Bucky Buck and His Mother Bonnie Lee Thaxton, Together in Prayerful Contemplation

May can be an unkind month, one when the tiny flowers that dot Oklahoma’s prairies die too soon. Osage writer John Joseph Mathews once suggested that their fallen petals looked as if the “gods had left confetti.” Another writer, David Grann, borrowed the Mathews image for what might seem too gentle an opening to Killers of the Flower Moon, his book about what once had happened to the Osage people in the 1920s.

Grann explains that the smallest plants “beneath an unnervingly large moon” are overshadowed by taller ones in the month of May. “The necks of the smaller flowers break and their petals flutter away, and before long they are buried underground.” To the Osage, and to other Native Americans, this is “the time of the flower-killing moon.”

Also borrowing upon and extrapolating from this image, I find nature can feel unkind when it is only taking its course. May once again has left the shadow of death. Three years ago today—May 8, 2018—my friend Douglas “Bucky” Buck died at 72. Now, in reversal of the order in which these things should occur, his mother, Bonnie Lee Thaxton, is gone. She died May 3 at age 97, with Bucky’s daughter Melissa Buck Gillman at her side. Bucky should have been there but would have given thanks that Missy was and that grandson Dempsey had recently visited his great grandma.

I did not truly know Bucky’s mother, as I knew the mothers of other friends. I was particularly close to those of Charles Dugger and KB Berry, mothers who did not seem to mind that I lived at their homes as much as I did at my own. Our small town in northeastern Oklahoma could be like that, an earlier and true version of an African proverb which Hillary Rodham Clinton once borrowed for her book It Takes a Village.

If I lived at the Dugger’s and, literally, at the Berry’s for one summer, Bonnie always had the welcome Hungry Boys mat out, especially for KB, Bucky’s best friend forever before anyone realized that BFF would become an acronym for this in the age of social media. There are stories in my Football, Fast Friends, and Small Towns: A Memoir from a Broken Oklahoma Heart illustrative of Bonnie’s unflappability when it came to feeding surprise dinner guests and even dealing with occasional accidental gunfire in the house.

Missy Buck Gillman may have summed up her grandmother in a Facebook entry posted with a photo of her grandma. It read: “Oh this face! She may have looked sweet but if you made her mad you better start running. Her stink eye oftentimes was enough for me to straighten up. Oh how I will miss seeing the face.”

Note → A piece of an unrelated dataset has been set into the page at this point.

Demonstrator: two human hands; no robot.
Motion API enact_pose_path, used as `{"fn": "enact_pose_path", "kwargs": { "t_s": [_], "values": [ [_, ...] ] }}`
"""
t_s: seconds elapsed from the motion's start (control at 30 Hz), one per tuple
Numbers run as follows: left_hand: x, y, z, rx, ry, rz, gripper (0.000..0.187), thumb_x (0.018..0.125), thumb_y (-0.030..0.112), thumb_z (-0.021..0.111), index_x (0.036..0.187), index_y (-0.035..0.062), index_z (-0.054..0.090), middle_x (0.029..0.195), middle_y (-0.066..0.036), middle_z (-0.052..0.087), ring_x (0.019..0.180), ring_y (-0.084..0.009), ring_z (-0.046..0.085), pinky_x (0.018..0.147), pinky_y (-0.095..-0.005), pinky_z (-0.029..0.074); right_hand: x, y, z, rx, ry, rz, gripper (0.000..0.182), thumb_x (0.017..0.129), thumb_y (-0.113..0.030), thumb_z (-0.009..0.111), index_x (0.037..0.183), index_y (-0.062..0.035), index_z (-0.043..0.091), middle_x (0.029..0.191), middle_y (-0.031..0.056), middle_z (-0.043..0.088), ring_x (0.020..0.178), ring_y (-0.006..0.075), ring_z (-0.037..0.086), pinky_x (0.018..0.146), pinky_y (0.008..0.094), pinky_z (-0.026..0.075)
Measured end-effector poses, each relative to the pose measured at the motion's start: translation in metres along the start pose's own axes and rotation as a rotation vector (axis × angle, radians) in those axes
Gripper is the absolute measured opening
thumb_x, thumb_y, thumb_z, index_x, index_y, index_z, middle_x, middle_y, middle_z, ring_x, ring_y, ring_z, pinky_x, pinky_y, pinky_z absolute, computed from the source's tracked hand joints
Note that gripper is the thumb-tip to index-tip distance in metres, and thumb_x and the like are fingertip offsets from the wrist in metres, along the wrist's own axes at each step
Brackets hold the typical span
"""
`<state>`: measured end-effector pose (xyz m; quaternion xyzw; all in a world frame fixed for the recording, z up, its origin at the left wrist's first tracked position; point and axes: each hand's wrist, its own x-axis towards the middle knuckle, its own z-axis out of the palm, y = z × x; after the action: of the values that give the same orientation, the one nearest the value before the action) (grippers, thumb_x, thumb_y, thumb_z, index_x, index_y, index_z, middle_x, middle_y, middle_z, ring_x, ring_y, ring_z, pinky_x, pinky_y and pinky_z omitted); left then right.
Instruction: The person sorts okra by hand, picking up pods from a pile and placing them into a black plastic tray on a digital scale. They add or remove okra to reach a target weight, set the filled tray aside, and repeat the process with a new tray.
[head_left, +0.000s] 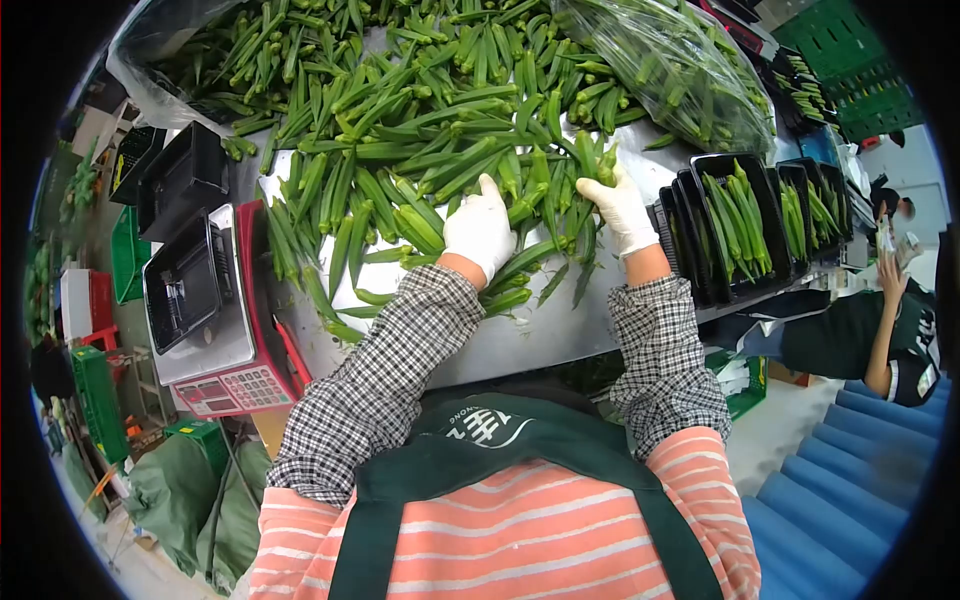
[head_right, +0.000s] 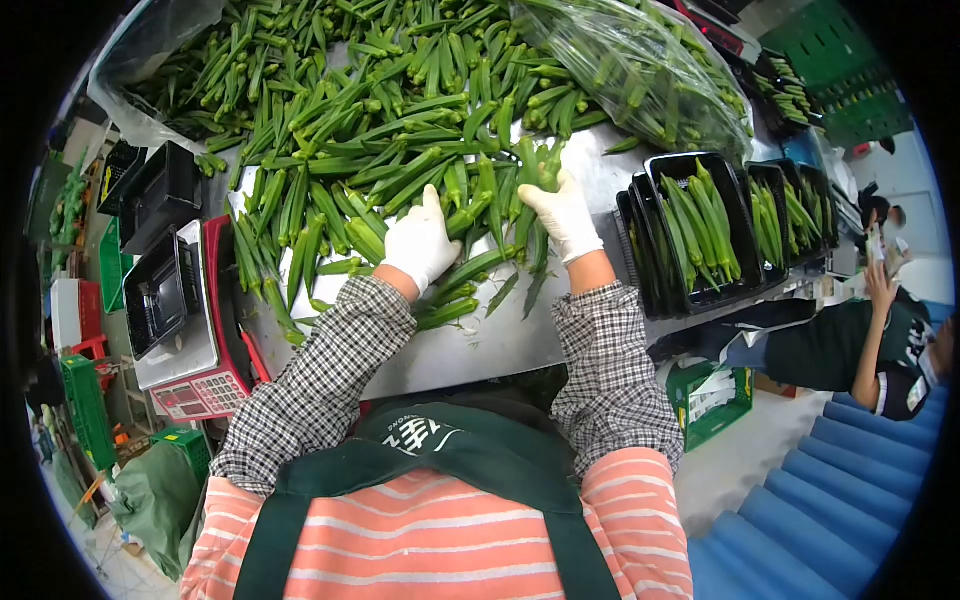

When Missy posted the funeral arrangements for her grandmother, a proud member, like son Bucky, of the Delaware Tribe (corrected at suggestion of Bonnie Jo Griffith: see comments), she referred to the fact that there was to be a “Traditional Delaware Wake” from 5 p.m. Wednesday (May 5) to 9 a.m. Thursday (May 6), with the funeral service to follow at 10 a.m., all of it at Stumpff Funeral Home in Bartlesville, Oklahoma. This sent me in search of Traditional Delaware Wake details.

I found more than I could handle in a 1984 piece titled “Lenape Funeral Customs” by Nora Thompson Dean. It was part of The Lenape [Delaware] Indian: A Symposium, Seton Hall Publications No. 7, 1984, by Herbert Kraft.

Not sure how closely Bonnie’s wake adhered to the traditions of which there are many—it is noted there have been changes over the years in the traditions—but I can confirm that just as the Delaware know how to live, they also know how to die. Maybe that is what Bucky meant when he told me he would leave the details of his death and burial to others. He was a proud and steadfast Delaware, a dancer at pow-wows and believer in passing on Delaware traditions to his beloved grandson Dempsey early in life and bequeathing him his Delaware regalia in the hope that Dempsey would also dance.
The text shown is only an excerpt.